Monday, October 5, 2009

HOLLA! Eco

The City of Robots was a fascinating reading because a lot of the places Umberto Eco discussed and examined are places I’ve been to a few times. For example, I’ve grown up with Disney World and have been there probably over 30 times in my 20 years. The fact that Eco discusses ‘realness’ is interesting because when you go to places like Disney World you are made to believe and know it is not real but everything couldn’t seem more real. Eco states, “The houses of Disneyland are full-size on the ground floor, and on the two-thirds scale on the floor above, so they give the impression of being inhabitable (and they are) but also of belonging to a fantastic past that we can grasp with our imagination. The Main Street facades are presented to us as toy houses and invite us to enter them, but their interior is always a disguised supermarket, where you buy obsessively, believing that you are still playing” (202). Disney wants you to believe that individuals are not in a real world and spending money to buy these Disney based goods and candies are all apart of the experience.

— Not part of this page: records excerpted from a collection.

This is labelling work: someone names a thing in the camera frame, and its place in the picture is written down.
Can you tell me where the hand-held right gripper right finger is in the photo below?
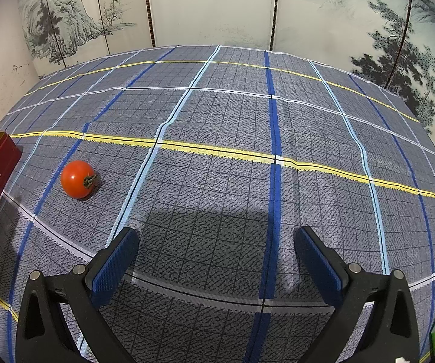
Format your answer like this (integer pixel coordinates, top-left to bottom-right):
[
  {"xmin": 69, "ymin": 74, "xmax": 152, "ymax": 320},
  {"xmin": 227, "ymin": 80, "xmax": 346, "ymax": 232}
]
[{"xmin": 294, "ymin": 226, "xmax": 419, "ymax": 363}]

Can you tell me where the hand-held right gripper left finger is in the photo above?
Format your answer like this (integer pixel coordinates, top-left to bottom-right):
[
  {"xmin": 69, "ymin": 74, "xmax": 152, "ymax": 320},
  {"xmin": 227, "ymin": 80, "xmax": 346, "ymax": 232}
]
[{"xmin": 15, "ymin": 227, "xmax": 140, "ymax": 363}]

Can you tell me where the red tomato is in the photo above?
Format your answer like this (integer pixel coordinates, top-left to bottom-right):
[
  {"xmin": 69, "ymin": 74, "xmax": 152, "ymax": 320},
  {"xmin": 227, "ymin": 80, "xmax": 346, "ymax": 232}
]
[{"xmin": 61, "ymin": 160, "xmax": 100, "ymax": 200}]

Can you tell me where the blue plaid tablecloth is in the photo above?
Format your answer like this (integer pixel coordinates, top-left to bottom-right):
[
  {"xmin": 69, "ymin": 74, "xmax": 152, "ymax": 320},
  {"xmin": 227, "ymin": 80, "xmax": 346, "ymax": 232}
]
[{"xmin": 0, "ymin": 44, "xmax": 435, "ymax": 363}]

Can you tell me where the painted folding screen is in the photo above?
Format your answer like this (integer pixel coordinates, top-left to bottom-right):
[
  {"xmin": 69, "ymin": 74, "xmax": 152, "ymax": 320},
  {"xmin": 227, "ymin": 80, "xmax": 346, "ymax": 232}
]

It is funny how your real money is still useful in a world that to individuals is fake, make believe, and not real, yet we still see it as real. Another statement to go along with what was just previously said about spending your money at places like Disneyland is, “What is falsified in our will to buy, which we take as real, and in this sense Disneyland is really the quintessence of consumer ideology” (202). The fact that we as consumers even buy into fantasy is almost a sense of reality in some ways. The fact that Disney World and Disneyland are ‘fantasy lands’ and we as individuals know this, “Disneyland tells us that technology can give us more reality than nature can” (203). We have become almost spoiled by these falsified cities that the real is no longer as fulfilling as the fantasy.